WELCOME to Connected Rights, your shot in the arm of digital rights news and analysis.
A slightly longer newsletter than usual today, but there’s a lot to discuss. Here goes…
THE EQUIFAX DATA LEAK is what can mostly politely be termed as an omnishambles. Hackers made off with the personal information of 143 million Americans, and data on a bunch of non-Americans too.

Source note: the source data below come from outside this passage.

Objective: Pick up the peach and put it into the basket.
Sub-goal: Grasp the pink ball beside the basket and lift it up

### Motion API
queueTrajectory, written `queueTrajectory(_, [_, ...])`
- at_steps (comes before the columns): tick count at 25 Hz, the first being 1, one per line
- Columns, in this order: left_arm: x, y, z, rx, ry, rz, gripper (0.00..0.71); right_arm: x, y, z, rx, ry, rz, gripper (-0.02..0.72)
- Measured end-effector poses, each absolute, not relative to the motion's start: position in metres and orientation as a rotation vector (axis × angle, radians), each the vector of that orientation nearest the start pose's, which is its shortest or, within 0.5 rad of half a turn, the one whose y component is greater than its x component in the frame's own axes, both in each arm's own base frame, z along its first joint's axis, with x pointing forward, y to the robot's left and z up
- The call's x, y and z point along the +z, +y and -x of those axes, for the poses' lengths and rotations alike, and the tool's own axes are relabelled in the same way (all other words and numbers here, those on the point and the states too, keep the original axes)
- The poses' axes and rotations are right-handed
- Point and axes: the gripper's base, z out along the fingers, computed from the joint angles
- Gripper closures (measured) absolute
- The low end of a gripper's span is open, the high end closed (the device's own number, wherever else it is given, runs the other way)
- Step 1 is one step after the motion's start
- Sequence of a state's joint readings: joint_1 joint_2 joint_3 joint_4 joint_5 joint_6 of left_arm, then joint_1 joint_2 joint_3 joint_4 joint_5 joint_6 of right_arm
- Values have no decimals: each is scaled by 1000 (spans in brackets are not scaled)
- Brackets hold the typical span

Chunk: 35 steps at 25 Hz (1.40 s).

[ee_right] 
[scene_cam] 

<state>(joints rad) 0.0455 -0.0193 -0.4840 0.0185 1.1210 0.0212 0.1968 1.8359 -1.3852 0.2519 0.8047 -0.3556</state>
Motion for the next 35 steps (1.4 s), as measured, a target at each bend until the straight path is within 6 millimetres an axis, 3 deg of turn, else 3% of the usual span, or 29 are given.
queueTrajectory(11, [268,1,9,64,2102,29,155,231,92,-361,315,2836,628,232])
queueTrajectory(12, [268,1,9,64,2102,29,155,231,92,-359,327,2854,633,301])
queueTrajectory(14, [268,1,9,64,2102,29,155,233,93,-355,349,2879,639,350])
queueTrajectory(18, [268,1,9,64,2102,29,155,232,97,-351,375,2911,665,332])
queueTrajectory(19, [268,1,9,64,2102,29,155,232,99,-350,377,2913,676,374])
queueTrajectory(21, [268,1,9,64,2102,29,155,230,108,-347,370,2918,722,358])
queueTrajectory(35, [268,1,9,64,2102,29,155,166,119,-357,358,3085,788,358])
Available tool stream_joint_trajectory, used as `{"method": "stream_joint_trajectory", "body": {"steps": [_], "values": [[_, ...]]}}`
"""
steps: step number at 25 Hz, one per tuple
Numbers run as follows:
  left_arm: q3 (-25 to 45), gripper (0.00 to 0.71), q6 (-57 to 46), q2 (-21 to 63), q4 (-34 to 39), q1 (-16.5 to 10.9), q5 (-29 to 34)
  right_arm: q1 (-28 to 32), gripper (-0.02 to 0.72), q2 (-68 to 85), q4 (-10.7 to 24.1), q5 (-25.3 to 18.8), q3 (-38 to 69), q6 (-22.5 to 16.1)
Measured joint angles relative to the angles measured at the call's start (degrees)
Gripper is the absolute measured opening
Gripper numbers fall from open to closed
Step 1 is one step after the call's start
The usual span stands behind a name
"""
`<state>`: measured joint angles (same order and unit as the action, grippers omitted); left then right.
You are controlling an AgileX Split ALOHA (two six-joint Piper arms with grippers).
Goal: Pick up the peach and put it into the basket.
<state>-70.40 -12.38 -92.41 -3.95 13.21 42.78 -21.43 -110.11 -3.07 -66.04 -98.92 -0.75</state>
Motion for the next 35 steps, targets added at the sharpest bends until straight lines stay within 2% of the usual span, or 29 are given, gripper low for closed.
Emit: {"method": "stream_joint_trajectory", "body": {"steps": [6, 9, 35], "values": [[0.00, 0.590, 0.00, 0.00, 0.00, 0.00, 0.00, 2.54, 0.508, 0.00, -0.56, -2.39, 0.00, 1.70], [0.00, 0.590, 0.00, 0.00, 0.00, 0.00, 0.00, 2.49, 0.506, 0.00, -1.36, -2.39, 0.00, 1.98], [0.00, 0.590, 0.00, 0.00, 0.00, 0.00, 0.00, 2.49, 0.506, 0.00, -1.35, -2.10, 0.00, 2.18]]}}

The credit rating agency had been repeatedly warned it had lousy security: http://bit.ly/2xuFyR7. After it found out about the hack, but before it told the public, top executives sold off shares in the company: http://for.tn/2eSw7PW. And when it gave people tools to check if they had been affected, those tools were also vulnerable: http://zd.net/2ffg0fQ. Oh, and Equifax also tried to get everyone using its safety-checking tools to automatically waive their rights to sue: http://bit.ly/2wYcW14
Equifax’s conduct has been so egregious that it has achieved the impossible: the White House *claims* (yes, I know) that it will now consider data protection laws: http://bit.ly/2xX2BjB. Indeed, as The New York Times‘s Farhad Manjoo spluttered, there is currently no way for the system to adequately punish the company: http://nyti.ms/2xjzNpp. Something’s got to give – or at least, it ought to.

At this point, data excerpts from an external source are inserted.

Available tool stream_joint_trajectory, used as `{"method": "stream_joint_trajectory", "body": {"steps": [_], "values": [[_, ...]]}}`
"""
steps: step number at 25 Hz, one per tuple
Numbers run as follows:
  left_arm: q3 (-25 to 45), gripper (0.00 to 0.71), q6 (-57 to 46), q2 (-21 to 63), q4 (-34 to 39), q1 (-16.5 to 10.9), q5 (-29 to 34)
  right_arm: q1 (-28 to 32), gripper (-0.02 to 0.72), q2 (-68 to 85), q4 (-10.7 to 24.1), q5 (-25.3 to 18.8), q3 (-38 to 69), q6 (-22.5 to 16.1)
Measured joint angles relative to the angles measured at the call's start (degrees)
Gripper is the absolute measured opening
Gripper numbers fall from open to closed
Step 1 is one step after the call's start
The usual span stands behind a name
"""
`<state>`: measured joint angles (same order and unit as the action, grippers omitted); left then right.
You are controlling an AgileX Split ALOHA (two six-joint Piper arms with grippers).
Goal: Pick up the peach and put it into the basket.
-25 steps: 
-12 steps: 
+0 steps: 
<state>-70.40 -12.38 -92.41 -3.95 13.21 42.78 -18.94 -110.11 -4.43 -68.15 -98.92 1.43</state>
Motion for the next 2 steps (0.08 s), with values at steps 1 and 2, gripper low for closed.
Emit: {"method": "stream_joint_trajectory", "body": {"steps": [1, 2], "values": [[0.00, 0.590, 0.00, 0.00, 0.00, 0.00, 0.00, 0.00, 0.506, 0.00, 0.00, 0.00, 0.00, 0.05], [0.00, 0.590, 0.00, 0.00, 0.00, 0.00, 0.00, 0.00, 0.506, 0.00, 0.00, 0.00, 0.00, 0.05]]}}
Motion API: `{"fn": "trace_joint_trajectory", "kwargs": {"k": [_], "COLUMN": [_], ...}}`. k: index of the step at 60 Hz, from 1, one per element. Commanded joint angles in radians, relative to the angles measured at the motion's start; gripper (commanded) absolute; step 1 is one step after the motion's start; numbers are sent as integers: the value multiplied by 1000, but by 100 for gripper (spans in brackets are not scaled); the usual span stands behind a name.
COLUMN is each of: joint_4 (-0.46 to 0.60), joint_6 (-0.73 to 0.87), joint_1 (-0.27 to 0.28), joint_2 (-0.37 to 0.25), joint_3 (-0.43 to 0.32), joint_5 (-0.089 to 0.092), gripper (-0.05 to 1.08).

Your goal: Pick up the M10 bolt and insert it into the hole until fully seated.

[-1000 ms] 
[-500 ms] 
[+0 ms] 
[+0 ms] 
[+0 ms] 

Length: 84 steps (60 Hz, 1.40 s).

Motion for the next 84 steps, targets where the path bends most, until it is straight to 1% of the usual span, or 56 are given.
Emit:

Hang on, what about those non-Americans? In its mea culpa (http://bit.ly/2gLTNq0), Equifax noted that the hackers also got “limited personal information for certain UK and Canadian residents” and would work with regulators in those countries “to determine appropriate next steps”. The number of British people affected in the hack is reportedly a whopping 44 million – not direct Equifax customers, mind you, but customers of Equifax customers such as BT and British Gas: http://bit.ly/2gPUZw3
The company is extremely lucky that the EU General Data Protection Regulation (GDPR) hasn’t come into force yet, because the UK’s still in the EU for now, and the GDPR will hammer companies that are slack with personal data and don’t quickly tell customers when they’ve been affected in a serious way. As in fines of up to 4 percent of global annual turnover.

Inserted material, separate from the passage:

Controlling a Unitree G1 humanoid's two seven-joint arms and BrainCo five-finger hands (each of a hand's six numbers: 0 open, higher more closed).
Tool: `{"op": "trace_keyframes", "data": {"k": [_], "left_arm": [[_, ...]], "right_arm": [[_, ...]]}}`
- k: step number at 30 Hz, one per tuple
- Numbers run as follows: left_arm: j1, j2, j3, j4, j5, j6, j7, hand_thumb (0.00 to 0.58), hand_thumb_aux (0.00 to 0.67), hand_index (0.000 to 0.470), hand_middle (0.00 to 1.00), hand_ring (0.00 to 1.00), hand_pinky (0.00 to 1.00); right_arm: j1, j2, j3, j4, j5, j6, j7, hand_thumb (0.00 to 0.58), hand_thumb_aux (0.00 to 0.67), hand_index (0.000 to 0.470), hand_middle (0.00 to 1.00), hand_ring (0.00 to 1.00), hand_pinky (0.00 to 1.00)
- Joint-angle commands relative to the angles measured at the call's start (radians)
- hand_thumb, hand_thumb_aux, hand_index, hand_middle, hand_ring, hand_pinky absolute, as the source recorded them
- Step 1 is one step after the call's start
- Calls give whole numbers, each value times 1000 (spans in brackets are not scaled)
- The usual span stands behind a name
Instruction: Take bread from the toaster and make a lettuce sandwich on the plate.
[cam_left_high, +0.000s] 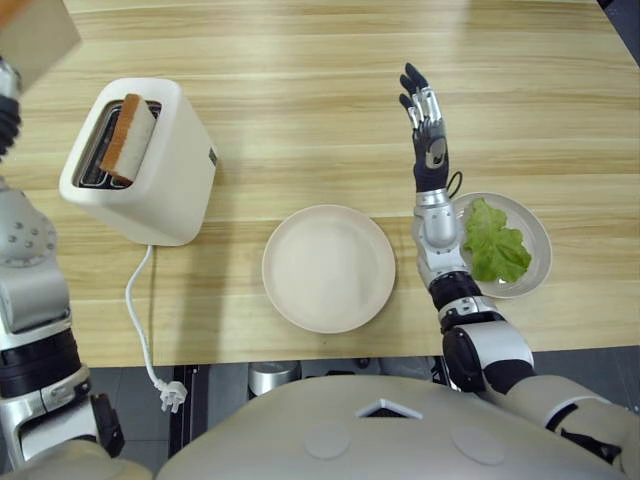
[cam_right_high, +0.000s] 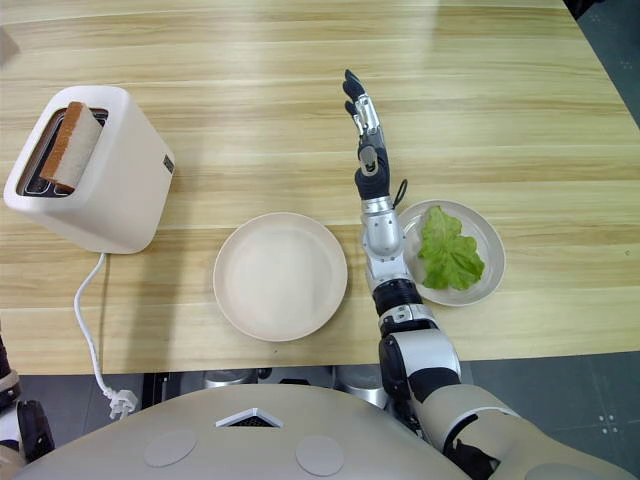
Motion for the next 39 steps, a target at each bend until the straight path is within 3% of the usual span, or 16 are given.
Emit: {"op": "trace_keyframes", "data": {"k": [1, 7, 12, 17, 22, 32, 39], "left_arm": [[-80, -45, -33, -86, -258, -27, -133, 580, 670, 460, 1000, 1000, 1000], [-73, -121, -259, -135, -469, 73, -386, 580, 670, 460, 1000, 1000, 1000], [38, -185, -460, 9, -494, 133, -538, 580, 670, 460, 1000, 1000, 1000], [142, -237, -569, 97, -505, 158, -619, 580, 670, 460, 1000, 1000, 1000], [174, -238, -639, 159, -528, 168, -723, 580, 670, 460, 1000, 1000, 1000], [110, -227, -726, 342, -464, 148, -834, 580, 670, 460, 1000, 1000, 1000], [73, -223, -762, 432, -378, 103, -830, 580, 670, 460, 1000, 1000, 1000]], "right_arm": [[59, -65, -56, -172, -103, -9, -71, 0, 0, 0, 0, 0, 0], [219, -278, -236, -446, -411, 49, -244, 0, 0, 0, 0, 0, 0], [340, -507, -292, -345, -642, 113, -492, 0, 0, 0, 0, 0, 0], [386, -676, -191, -123, -783, 207, -698, 0, 0, 0, 0, 0, 0], [359, -768, -30, 80, -853, 204, -850, 0, 0, 0, 0, 0, 0], [238, -836, 257, 332, -932, 281, -1021, 0, 0, 0, 0, 0, 0], [173, -847, 422, 376, -974, 324, -1064, 0, 0, 0, 0, 0, 0]]}}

So, can Brits and Canadians use Equifax’s tools to see if they’ve been affected? Er, nope. You need a US Social Security number for that. Again, the GDPR would tear Equifax to pieces. US legislators, take note.
FACEBOOK’S “FAKE NEWS” PROBLEM isn’t leaving the headlines anytime soon. Last week, the company said it seemed a Russian troll farm had bought $100,000 worth of ads for “inauthentic accounts” between June 2015 and May 2017, with the ads trying to exacerbate social and political divides in the US: http://bit.ly/2gLbtFQ
Expert analysis showed these ads may have reached as many as 70 million people in America: http://thebea.st/2vKjMnO. Now some lawmakers are pushing for new regulations that would ensure transparency in digital political advertising: http://bit.ly/2jkuQqc. The Washington Post‘s Margaret Sullivan reckons Facebook-based disinformation definitely swayed the election: http://wapo.st/2eKqgMN. The New York Times calls it a “worldwide, internet-based assault on democracy”: http://nyti.ms/2gWnrwn
Now, let’s remember that – as with all Facebook advertising – this propaganda will have found its audience based on Facebook’s exploitation of their personal data: not just their location in the US, but also their political leanings and personal tastes, as expressed by their activity on the website and elsewhere. And on that subject…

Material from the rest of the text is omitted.